After the United States, 5th Circuit Court of Appeals overturned a federal judge's injunction, the order, Texas Governor Greg Abbott's ban on school mask regulations are back in effect.
In November, Federal Judge Lee Yeakel ruled that Abbott's order prohibiting such measures in schools was unconstitutional because it violated the rights of students with disabilities, clearing the way for districts to implement face-covering policies to help prevent the spread of the coronavirus.
In response to Attorney General Ken Paxton's appeal, the 5th Circuit justices stayed the injunction.
Paxton praised the move on Twitter on Wednesday, calling the governor's directive "THE LAW." Abbott chimed in as well, complimenting Paxton for the win and describing it as "GREAT NEWS."
Disability Rights Texas lawyers, who filed the first federal complaint against Abbott's ban in mid-August, claimed that the prohibition on mask mandates puts kids with disabilities at risk and violates the law's protections. A child from Richardson is one of the plaintiffs.

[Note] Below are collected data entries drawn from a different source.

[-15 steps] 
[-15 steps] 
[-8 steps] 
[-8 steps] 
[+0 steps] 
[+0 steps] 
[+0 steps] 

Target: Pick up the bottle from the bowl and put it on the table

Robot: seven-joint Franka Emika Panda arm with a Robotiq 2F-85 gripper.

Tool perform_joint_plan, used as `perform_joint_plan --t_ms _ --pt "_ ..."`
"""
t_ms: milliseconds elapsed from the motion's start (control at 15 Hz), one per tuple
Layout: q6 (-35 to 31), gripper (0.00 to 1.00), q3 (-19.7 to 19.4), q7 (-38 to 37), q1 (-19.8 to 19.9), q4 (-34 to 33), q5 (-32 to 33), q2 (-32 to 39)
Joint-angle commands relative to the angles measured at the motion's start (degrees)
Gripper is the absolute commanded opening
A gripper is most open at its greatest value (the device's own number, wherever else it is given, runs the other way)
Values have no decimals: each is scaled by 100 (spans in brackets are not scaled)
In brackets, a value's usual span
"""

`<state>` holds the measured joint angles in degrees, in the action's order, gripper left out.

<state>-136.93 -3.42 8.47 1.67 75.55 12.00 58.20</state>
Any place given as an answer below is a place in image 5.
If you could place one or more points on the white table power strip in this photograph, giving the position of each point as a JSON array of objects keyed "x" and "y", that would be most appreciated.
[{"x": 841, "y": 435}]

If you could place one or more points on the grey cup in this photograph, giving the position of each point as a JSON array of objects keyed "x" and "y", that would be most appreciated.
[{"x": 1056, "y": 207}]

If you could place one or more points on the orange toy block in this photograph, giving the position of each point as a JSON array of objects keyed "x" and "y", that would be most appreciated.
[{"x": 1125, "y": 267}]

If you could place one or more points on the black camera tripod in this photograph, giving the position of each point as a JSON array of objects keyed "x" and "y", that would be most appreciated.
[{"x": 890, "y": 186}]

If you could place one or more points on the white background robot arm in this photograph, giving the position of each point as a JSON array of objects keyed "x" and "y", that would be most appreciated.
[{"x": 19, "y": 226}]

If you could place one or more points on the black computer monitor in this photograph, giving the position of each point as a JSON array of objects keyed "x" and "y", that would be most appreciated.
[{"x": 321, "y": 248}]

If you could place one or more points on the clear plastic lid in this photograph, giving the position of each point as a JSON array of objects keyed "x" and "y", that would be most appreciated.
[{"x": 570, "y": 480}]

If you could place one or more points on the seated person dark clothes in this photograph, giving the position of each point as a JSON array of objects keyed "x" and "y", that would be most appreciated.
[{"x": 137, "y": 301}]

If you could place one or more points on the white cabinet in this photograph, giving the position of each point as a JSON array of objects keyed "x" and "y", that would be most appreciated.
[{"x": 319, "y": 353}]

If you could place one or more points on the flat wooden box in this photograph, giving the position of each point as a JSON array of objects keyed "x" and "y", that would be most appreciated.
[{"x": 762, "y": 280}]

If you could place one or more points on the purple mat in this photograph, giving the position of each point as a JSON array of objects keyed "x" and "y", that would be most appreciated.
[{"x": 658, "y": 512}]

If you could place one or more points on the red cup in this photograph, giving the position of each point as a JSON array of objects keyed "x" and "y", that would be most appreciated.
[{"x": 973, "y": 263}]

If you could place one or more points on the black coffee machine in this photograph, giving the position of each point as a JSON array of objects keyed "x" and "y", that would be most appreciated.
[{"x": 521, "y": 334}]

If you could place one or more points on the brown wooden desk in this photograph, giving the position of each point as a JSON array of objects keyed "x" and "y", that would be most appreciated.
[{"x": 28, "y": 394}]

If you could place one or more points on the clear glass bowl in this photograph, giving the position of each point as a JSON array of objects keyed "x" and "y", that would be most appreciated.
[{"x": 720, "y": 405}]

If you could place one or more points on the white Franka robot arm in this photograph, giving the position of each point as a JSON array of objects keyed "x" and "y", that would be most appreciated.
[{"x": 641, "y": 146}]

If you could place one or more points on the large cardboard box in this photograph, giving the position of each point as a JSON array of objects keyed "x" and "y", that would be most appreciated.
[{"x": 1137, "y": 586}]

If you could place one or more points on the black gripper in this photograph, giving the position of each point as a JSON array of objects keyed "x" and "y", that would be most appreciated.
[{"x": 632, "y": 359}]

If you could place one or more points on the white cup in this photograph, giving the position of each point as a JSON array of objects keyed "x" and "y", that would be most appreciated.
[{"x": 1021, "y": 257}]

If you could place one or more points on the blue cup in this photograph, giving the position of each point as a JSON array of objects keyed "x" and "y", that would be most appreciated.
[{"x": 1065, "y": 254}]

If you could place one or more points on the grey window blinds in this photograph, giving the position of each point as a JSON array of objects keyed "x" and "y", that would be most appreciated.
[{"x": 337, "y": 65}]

Rights of People with Disabilities Texas stated that depending on local coronavirus transmission data and student requirements, school administrators should evaluate if mask mandates are necessary. The organization represents children, primarily under the age of 12, who have medical issues that put them at a higher risk of catastrophic complications or death if they catch COVID-19.
In his decision, Yeakel found that the governor's unilateral order hampered schools' ability to meet their federal disability law requirements.